Upon hearing this, Nagalakshmi inquired, Who is Revati? Whose daughter is she, and where does she reside? Please tell me in detail. Hearing this, Lord Ananta, with a smile, explained, It is the story of the beginning of creation. I, born as the son of the sage Kashyapa from Kadru's womb, took a formidable form.
— Chapter 3

==Worship==
The Ananthankavu Nagalakshmi Temple, located in Thiruvananthapuram, Kerala, is known for its environmental sensitivity and association with snakes. It stands as the sole sacred grove (surppakavu) housing ancient 1000-year-old idols of Nagalakshmi and Nagaraja Ananthan.

== Beyond the Indian subcontinent and Hinduism ==
In the snake worship traditions of Tai folk religion and animism in Thailand, she is known as Usa Ananwati (พระนางอุษาอนันตวดี) and is regarded as the spouse of Shesha. She is regularly honored in local worship ceremonies.

Among the Nagini in Thai snake worship, she is the second most revered figure, following Lady Sri Pathumma Nagini (ย่าศรีปทุมมา), the wife of Shri Sutho Naga (ปู่ศรีสุทโธ) of Kham Chanod Forest in Ban Dung district, Udon Thani province, Isan, Thailand. Kham Chanod is considered the spiritual center of snake worship in Thai folk beliefs.
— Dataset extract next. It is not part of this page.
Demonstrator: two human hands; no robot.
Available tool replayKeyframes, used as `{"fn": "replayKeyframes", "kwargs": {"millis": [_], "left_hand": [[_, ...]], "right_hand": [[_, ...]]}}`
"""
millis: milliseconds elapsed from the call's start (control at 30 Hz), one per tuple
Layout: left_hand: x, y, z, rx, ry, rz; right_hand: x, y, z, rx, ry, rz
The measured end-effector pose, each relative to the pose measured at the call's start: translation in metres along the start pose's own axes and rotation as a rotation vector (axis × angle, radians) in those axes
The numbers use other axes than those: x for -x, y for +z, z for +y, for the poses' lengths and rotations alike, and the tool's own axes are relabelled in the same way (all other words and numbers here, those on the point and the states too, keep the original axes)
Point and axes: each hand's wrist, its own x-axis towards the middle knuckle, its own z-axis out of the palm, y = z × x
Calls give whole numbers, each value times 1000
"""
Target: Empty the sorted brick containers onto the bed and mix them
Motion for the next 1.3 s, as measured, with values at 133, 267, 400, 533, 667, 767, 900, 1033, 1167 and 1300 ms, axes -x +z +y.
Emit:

Numerous shrines across Thailand are dedicated to her as a guardian deity, with one of the most notable being Wat Tham Dao Khao Kaeo (วัดถ้ำดาวเขาแก้ว) in Lam Phaya Klang subdistrict, Muak Lek district, Saraburi province., Wat Laem Maklue (วัดแหลมมะเกลือ), Sam Ngaam Subdistrict, Don Tum District, Nakhon Pathom Province.,
Wat Thum Wang Pha Phaya Nakaraj (วัดถ้ำวังผาพญานาคราช), Huai Phai Subdistrict, Khong Chiam District, Ubon Ratchathani Province., Wat Phang Muang (วัดพังม่วง), Si Prachan Subdistrict, Si Prachan District, Suphan Buri., Wat Pa Phu Chan Hom (วัดป่าภูจันทร์หอม), Ban Non Muang Wan, Kham Lo Subdistrict, Chai Wan District, Udon Thani Province.